Thursday, November 15, 2007

BREAKING: Patrick Leahy Is, Well, SOMETHING Of A Gangster

I'm blown away at how it went down in the Senate Judiciary Committee today. Greg Sargent picks it up.

Sources say Senator Russ Feingold offered an amendment that would have stripped telecom immunity from the bill, but it was defeated. Then Senator Arlen Specter, the ranking GOPer on the committee, offered a "compromise" amendment saying that in these lawsuits the Federal government, and not the telecoms, would be the defendants.

But because of a procedural difficulty Specter's amendment wasn't voted on -- and Senator Patrick Leahy, the chair of the committee, essentially went around Specter's amendment and moved to have a vote to report the bill out of committee without any telecom immunity in it. That passed along strictly party lines. And that's where we are.


I think there was a back-channel deal between Leahy and Reid. There is likely to be a floor fight over this, so telecom immunity is not dead. But Reid is apparently committed to filing a motion to proceed on the bill without telecom amnesty. This is not a slam dunk, as Glenn Greenwald notes.

Even under the best-case scenario -- namely, Reid introduces a bill which does not contain amnesty -- anyone can (and certainly will) offer an amendment to include amnesty in the bill, and no matter what happens, it will be necessary to find 41 Senators willing to support Dodd's filibuster to keep amnesty out of the bill.
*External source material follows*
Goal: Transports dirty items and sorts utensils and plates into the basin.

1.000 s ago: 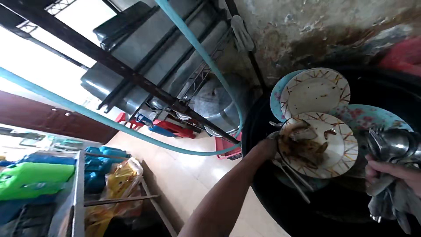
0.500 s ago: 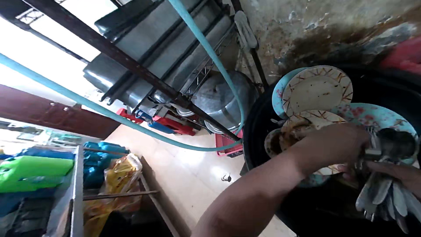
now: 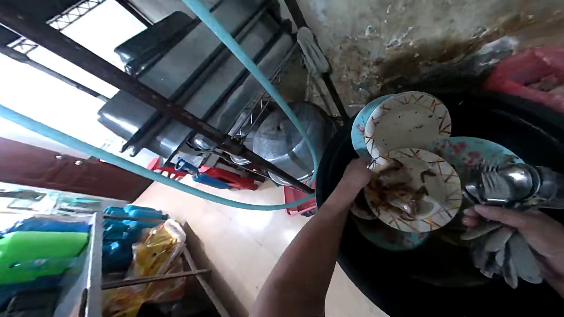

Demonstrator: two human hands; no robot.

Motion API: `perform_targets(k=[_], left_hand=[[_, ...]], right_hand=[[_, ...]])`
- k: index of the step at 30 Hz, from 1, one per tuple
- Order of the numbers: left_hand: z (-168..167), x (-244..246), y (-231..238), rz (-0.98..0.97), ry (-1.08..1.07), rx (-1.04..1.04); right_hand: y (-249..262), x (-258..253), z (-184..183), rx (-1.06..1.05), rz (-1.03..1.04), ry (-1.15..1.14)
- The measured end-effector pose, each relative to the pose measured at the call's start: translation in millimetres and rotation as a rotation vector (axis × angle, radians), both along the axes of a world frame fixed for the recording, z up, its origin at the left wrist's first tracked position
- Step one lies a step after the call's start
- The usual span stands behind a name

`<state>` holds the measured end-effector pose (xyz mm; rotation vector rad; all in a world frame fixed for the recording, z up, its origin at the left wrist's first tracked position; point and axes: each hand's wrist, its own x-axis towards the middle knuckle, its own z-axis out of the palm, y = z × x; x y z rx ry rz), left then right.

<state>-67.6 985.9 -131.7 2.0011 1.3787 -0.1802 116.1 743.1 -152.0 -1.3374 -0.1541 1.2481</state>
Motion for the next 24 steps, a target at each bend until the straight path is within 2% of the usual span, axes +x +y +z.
perform_targets(k=[4, 8, 14, 20, 24], left_hand=[[-26, -12, -10, 0.100, -0.033, -0.075], [-40, -13, -14, 0.362, -0.211, -0.145], [-49, -11, -17, 0.365, -0.146, -0.124], [-38, -6, -25, 0.431, -0.376, -0.216], [-34, 2, -35, 0.502, -0.528, -0.415]], right_hand=[[2, 1, -7, -0.046, -0.013, -0.031], [4, 2, -12, -0.080, -0.035, -0.052], [5, 3, -15, -0.083, -0.091, -0.080], [5, 2, -14, -0.088, -0.093, -0.127], [4, 3, -15, -0.027, -0.135, -0.107]])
As indicated, today is a good result in that it's preferable for the bill to have left the Committee today without amnesty in it (especially given the 3 Democratic members' support for amnesty) -- and that's not nothing -- but there is no grand "victory" in the sense that there is now some huge hurdle to having the Senate's bill include amnesty.


It's easier to whip people over stopping an amendment than filibustering the whole bill, that's the improvement. Reid has every ability to limit amendments, by the way, he could also do that. I was inclined to give Leahy a lot of credit for procedural ju-jitsu (by putting through a Title I version of the bill, keeping telecom amnesty in Title II, and then only allowing Title I out of the committee), but I guess there's always an out. This is still anybody's ballgame, but civil liberties forces are in a better position today than yesterday.

UPDATE: The House passed their version of the bill, without immunity. And it's actually a half-decent bill. In addition, the House passed needed mortgage industry reform legislation with a veto-proof majority, and EVERY SINGLE DEMOCRAT voted for it.

Today, I like our Congress. It changes from day to day.